**WHAT IS EXPECTED**. For the entries below, return every line from the top through the line with "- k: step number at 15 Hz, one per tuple" exactly as it stands, omitting pictures.

**STUDY MATERIAL**.
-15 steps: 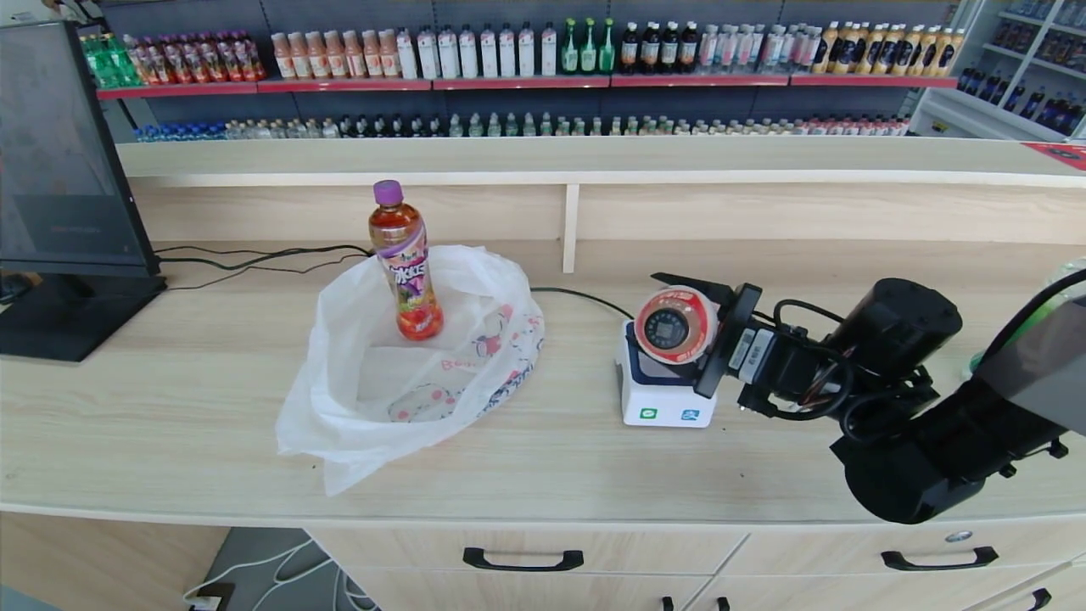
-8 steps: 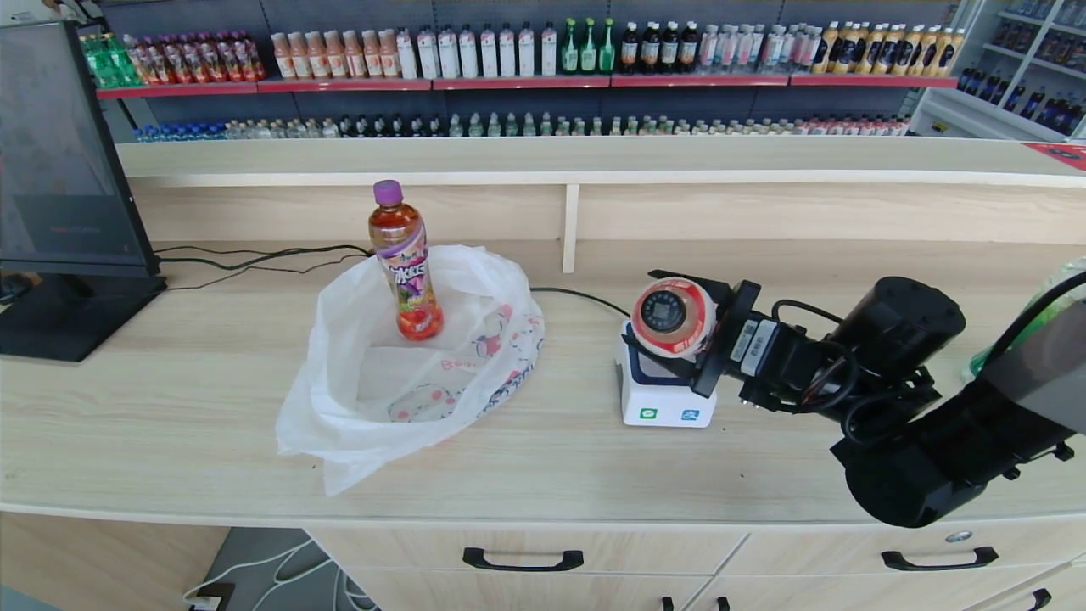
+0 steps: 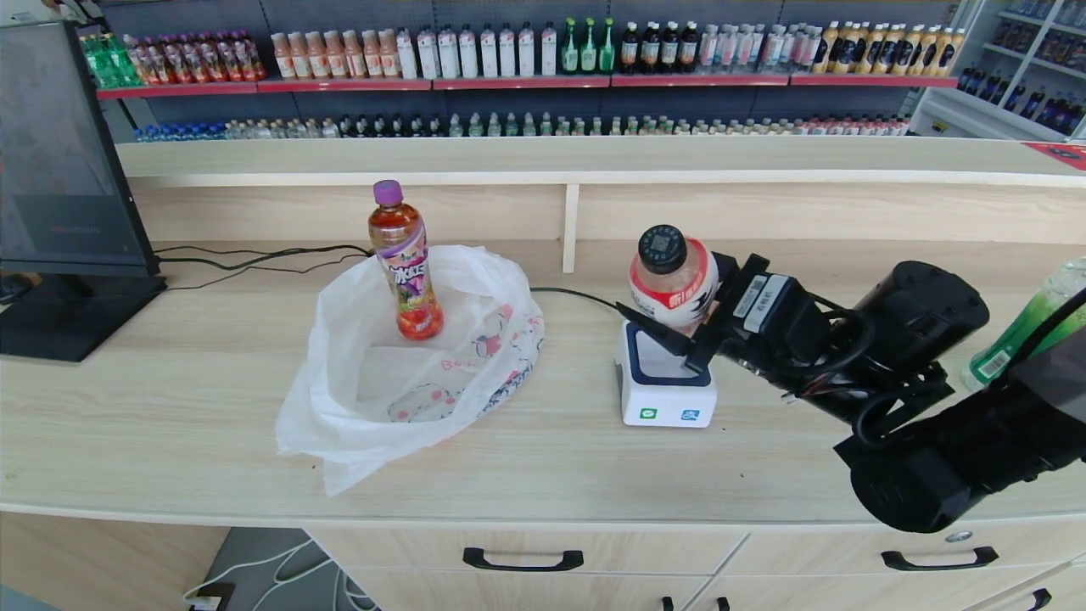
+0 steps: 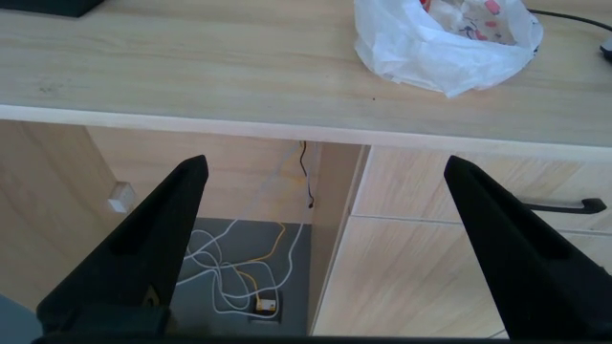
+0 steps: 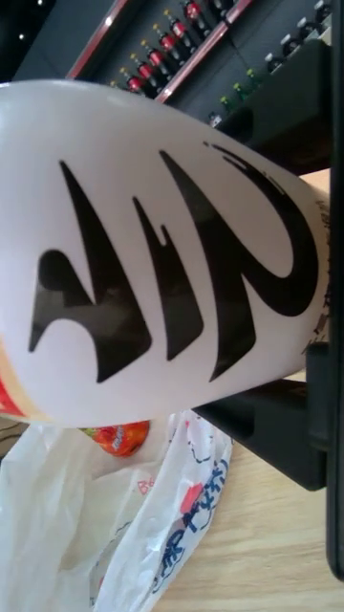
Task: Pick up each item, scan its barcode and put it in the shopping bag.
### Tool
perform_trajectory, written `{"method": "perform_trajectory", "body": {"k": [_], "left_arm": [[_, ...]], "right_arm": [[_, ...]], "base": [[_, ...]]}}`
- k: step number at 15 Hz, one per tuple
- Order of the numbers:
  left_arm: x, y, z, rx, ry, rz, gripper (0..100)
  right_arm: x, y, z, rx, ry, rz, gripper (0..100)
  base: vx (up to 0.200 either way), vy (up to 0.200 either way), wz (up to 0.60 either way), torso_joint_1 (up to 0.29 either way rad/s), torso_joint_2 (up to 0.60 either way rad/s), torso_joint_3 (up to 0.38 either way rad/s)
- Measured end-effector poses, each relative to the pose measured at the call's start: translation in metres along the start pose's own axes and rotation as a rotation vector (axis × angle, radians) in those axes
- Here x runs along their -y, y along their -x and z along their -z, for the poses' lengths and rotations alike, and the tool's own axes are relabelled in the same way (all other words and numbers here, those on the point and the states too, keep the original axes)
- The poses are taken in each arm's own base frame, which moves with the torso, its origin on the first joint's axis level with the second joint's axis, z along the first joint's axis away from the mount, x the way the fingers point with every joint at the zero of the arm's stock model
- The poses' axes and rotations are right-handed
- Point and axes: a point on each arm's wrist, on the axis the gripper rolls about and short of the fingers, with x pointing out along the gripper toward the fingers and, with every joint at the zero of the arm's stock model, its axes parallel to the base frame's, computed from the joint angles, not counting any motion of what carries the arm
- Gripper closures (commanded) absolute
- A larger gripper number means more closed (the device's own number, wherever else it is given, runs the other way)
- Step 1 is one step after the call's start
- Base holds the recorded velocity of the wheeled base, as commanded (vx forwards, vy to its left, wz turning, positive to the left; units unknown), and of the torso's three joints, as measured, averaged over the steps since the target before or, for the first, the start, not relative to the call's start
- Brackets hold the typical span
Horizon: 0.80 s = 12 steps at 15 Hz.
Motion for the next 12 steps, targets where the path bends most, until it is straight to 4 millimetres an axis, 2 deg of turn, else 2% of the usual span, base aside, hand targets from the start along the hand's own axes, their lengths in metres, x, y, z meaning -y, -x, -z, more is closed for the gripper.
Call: {"method": "perform_trajectory", "body": {"k": [3, 6, 9, 12], "left_arm": [[0.0, 0.0, 0.0, 0.0, 0.0, 0.0, 0], [0.0, 0.0, 0.0, -0.003, 0.001, 0.0, 0], [0.0, 0.0, 0.0, -0.003, 0.005, -0.001, 0], [0.0, 0.0, 0.0, 0.001, 0.012, -0.002, 0]], "right_arm": [[-0.005, -0.006, -0.018, -0.006, -0.091, 0.05, 100], [-0.017, -0.013, -0.04, -0.021, -0.284, 0.126, 100], [-0.019, -0.012, -0.05, -0.012, -0.403, 0.14, 100], [-0.013, -0.007, -0.057, -0.036, -0.562, 0.247, 100]], "base": [[0.0, 0.0, 0.0, 0.0, 0.0, 0.0], [0.0, 0.0, 0.0, 0.0, 0.0, 0.0], [0.0, 0.0, 0.0, 0.0, 0.0, 0.0], [0.0, 0.0, 0.0, 0.0, 0.0, 0.0]]}}
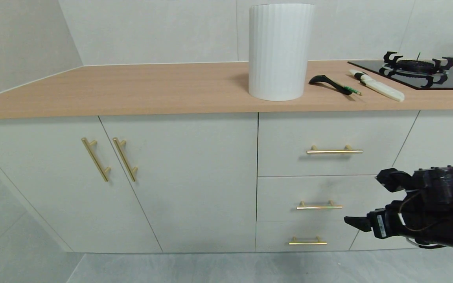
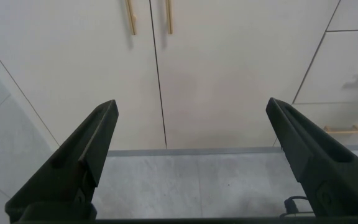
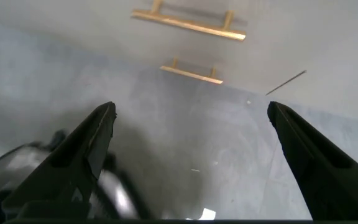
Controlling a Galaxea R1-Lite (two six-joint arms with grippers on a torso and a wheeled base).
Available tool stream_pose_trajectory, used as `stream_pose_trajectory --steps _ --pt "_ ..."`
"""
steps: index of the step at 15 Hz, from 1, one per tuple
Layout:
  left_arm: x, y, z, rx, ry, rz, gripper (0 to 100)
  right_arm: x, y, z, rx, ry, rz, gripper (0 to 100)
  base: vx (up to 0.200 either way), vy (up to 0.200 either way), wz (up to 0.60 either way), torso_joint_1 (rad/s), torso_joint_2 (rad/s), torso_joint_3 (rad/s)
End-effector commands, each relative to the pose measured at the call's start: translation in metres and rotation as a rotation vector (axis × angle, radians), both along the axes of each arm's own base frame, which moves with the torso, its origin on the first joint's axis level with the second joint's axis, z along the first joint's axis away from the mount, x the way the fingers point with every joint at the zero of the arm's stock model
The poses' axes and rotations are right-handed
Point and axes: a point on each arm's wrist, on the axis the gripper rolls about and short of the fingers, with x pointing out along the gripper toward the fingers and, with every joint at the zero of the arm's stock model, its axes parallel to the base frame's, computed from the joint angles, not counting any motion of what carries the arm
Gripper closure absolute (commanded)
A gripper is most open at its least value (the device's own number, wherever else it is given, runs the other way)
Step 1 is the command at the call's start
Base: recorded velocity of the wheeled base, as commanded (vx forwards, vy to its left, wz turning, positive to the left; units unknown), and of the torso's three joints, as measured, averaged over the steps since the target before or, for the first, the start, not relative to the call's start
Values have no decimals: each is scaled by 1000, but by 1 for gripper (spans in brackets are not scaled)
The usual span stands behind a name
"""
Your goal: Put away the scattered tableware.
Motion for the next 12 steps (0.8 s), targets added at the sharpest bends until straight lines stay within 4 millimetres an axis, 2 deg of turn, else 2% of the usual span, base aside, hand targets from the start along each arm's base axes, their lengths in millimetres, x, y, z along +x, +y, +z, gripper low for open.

**RESULT OF THE EXERCISE**.
-15 steps: 
-8 steps: 
+0 steps: 
+0 steps: 
+0 steps: 
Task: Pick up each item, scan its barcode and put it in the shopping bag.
### Tool
perform_trajectory, written `{"method": "perform_trajectory", "body": {"k": [_], "left_arm": [[_, ...]], "right_arm": [[_, ...]], "base": [[_, ...]]}}`
- k: step number at 15 Hz, one per tuple

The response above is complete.